Repeat the material exactly, every line of it.

· · · · ·

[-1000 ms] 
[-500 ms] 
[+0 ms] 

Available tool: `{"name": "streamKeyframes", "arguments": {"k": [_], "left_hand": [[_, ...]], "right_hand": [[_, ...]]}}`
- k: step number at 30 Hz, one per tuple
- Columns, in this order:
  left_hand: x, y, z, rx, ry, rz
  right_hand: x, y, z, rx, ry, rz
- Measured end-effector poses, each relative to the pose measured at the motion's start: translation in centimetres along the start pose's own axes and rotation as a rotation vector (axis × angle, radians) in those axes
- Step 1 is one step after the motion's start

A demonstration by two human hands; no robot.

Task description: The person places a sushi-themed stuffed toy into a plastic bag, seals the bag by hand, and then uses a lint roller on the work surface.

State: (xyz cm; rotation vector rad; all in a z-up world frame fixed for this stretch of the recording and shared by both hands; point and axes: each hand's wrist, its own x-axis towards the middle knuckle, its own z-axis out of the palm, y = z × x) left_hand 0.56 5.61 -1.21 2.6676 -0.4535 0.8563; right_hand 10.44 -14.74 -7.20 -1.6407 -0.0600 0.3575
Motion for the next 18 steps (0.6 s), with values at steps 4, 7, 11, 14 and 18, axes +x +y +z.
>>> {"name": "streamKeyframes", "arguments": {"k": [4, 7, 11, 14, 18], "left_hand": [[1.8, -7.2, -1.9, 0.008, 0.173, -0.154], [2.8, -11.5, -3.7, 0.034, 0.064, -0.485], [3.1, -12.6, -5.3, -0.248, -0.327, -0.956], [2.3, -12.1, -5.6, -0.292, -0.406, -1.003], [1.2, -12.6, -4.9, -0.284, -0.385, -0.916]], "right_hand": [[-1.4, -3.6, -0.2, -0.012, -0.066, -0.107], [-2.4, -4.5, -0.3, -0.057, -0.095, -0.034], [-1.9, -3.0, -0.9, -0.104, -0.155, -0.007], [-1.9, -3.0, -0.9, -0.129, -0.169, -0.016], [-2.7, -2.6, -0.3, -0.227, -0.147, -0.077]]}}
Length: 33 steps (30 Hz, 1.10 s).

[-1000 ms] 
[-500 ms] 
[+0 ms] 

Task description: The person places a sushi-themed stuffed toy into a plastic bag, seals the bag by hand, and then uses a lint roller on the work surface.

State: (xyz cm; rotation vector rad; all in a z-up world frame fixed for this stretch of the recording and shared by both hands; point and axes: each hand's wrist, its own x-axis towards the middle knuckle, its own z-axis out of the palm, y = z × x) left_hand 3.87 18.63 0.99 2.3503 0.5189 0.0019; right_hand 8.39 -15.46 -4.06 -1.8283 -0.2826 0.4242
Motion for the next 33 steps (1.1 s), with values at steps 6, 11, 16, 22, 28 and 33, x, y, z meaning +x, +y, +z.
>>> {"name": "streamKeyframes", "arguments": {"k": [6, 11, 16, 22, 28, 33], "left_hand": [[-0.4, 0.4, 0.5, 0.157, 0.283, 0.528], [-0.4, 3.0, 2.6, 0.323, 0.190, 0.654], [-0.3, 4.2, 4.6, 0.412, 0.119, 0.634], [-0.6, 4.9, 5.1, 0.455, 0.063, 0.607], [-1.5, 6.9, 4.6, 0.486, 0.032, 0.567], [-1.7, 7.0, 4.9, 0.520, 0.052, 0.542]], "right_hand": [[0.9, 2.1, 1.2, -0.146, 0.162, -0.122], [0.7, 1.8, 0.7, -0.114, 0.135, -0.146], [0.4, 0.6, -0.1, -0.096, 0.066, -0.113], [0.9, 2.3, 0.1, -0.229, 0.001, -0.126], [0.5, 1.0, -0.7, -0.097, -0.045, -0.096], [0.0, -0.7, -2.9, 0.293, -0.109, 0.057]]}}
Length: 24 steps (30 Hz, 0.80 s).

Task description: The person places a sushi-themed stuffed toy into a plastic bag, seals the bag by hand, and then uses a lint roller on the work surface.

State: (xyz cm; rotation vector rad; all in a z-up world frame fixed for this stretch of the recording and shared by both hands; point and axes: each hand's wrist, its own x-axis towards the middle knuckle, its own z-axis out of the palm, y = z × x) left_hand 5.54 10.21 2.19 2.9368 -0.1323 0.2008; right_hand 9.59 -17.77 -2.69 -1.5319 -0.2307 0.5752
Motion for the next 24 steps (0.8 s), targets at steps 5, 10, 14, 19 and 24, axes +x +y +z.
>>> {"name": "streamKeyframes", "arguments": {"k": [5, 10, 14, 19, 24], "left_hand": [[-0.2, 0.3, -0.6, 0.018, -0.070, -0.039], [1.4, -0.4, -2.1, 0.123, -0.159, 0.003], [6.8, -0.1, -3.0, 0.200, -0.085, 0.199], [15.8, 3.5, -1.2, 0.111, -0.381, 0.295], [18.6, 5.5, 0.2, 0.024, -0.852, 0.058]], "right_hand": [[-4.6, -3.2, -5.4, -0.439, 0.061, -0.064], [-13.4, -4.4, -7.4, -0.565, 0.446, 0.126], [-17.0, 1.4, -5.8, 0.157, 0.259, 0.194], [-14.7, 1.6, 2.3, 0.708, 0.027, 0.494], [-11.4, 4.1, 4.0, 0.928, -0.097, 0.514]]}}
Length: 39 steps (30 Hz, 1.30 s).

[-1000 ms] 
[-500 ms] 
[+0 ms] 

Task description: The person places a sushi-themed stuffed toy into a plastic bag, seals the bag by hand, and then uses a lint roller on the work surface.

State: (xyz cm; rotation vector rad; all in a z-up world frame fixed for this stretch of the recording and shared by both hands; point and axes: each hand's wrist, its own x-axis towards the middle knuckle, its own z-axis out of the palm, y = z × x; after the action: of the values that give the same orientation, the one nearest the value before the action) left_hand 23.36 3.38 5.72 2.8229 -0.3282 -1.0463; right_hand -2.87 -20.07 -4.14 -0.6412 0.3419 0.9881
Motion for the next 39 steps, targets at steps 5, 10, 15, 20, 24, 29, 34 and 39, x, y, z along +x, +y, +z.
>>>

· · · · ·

### ANSWER TO THE EXERCISE
[-1000 ms] 
[-500 ms] 
[+0 ms] 

Available tool: `{"name": "streamKeyframes", "arguments": {"k": [_], "left_hand": [[_, ...]], "right_hand": [[_, ...]]}}`
- k: step number at 30 Hz, one per tuple
- Columns, in this order:
  left_hand: x, y, z, rx, ry, rz
  right_hand: x, y, z, rx, ry, rz
- Measured end-effector poses, each relative to the pose measured at the motion's start: translation in centimetres along the start pose's own axes and rotation as a rotation vector (axis × angle, radians) in those axes
- Step 1 is one step after the motion's start

A demonstration by two human hands; no robot.

Task description: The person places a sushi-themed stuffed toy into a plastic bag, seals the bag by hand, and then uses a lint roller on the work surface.

State: (xyz cm; rotation vector rad; all in a z-up world frame fixed for this stretch of the recording and shared by both hands; point and axes: each hand's wrist, its own x-axis towards the middle knuckle, its own z-axis out of the palm, y = z × x) left_hand 0.56 5.61 -1.21 2.6676 -0.4535 0.8563; right_hand 10.44 -14.74 -7.20 -1.6407 -0.0600 0.3575
Motion for the next 18 steps (0.6 s), with values at steps 4, 7, 11, 14 and 18, axes +x +y +z.
>>> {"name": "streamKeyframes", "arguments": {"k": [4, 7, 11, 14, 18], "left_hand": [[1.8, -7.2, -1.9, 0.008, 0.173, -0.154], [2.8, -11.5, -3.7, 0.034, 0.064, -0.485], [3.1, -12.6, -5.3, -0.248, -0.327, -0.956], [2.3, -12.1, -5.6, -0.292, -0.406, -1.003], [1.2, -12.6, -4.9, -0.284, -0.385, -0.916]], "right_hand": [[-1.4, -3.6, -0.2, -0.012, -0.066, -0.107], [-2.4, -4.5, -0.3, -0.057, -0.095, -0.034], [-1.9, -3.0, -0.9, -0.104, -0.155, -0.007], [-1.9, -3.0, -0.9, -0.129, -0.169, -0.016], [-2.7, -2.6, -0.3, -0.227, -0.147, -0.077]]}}
Length: 33 steps (30 Hz, 1.10 s).

[-1000 ms] 
[-500 ms] 
[+0 ms] 

Task description: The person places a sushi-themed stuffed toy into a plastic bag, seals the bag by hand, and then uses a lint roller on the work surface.

State: (xyz cm; rotation vector rad; all in a z-up world frame fixed for this stretch of the recording and shared by both hands; point and axes: each hand's wrist, its own x-axis towards the middle knuckle, its own z-axis out of the palm, y = z × x) left_hand 3.87 18.63 0.99 2.3503 0.5189 0.0019; right_hand 8.39 -15.46 -4.06 -1.8283 -0.2826 0.4242
Motion for the next 33 steps (1.1 s), with values at steps 6, 11, 16, 22, 28 and 33, x, y, z meaning +x, +y, +z.
>>> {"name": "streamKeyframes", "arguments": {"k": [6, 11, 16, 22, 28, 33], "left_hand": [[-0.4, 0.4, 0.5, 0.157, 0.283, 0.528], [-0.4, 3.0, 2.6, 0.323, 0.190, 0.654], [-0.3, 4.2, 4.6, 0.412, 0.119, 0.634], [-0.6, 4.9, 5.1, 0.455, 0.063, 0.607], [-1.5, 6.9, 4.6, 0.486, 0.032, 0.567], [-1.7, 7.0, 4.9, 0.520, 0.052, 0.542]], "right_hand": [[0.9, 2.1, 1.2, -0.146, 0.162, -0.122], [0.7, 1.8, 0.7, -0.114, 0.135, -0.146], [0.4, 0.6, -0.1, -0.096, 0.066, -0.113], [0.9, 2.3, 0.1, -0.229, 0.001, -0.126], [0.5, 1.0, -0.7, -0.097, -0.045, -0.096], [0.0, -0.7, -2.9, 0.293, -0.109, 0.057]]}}
Length: 24 steps (30 Hz, 0.80 s).

Task description: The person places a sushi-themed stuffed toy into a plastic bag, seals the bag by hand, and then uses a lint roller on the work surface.

State: (xyz cm; rotation vector rad; all in a z-up world frame fixed for this stretch of the recording and shared by both hands; point and axes: each hand's wrist, its own x-axis towards the middle knuckle, its own z-axis out of the palm, y = z × x) left_hand 5.54 10.21 2.19 2.9368 -0.1323 0.2008; right_hand 9.59 -17.77 -2.69 -1.5319 -0.2307 0.5752
Motion for the next 24 steps (0.8 s), targets at steps 5, 10, 14, 19 and 24, axes +x +y +z.
>>> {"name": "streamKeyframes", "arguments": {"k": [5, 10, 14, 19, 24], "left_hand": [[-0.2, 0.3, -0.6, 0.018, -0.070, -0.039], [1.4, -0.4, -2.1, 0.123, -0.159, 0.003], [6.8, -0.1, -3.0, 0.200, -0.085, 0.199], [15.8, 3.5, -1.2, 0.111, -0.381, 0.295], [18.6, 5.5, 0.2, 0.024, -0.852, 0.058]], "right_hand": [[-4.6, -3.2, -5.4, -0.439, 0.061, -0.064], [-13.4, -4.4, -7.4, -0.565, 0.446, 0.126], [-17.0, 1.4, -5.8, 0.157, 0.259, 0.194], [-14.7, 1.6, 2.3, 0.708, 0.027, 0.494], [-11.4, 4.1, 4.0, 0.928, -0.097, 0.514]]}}
Length: 39 steps (30 Hz, 1.30 s).

[-1000 ms] 
[-500 ms] 
[+0 ms] 

Task description: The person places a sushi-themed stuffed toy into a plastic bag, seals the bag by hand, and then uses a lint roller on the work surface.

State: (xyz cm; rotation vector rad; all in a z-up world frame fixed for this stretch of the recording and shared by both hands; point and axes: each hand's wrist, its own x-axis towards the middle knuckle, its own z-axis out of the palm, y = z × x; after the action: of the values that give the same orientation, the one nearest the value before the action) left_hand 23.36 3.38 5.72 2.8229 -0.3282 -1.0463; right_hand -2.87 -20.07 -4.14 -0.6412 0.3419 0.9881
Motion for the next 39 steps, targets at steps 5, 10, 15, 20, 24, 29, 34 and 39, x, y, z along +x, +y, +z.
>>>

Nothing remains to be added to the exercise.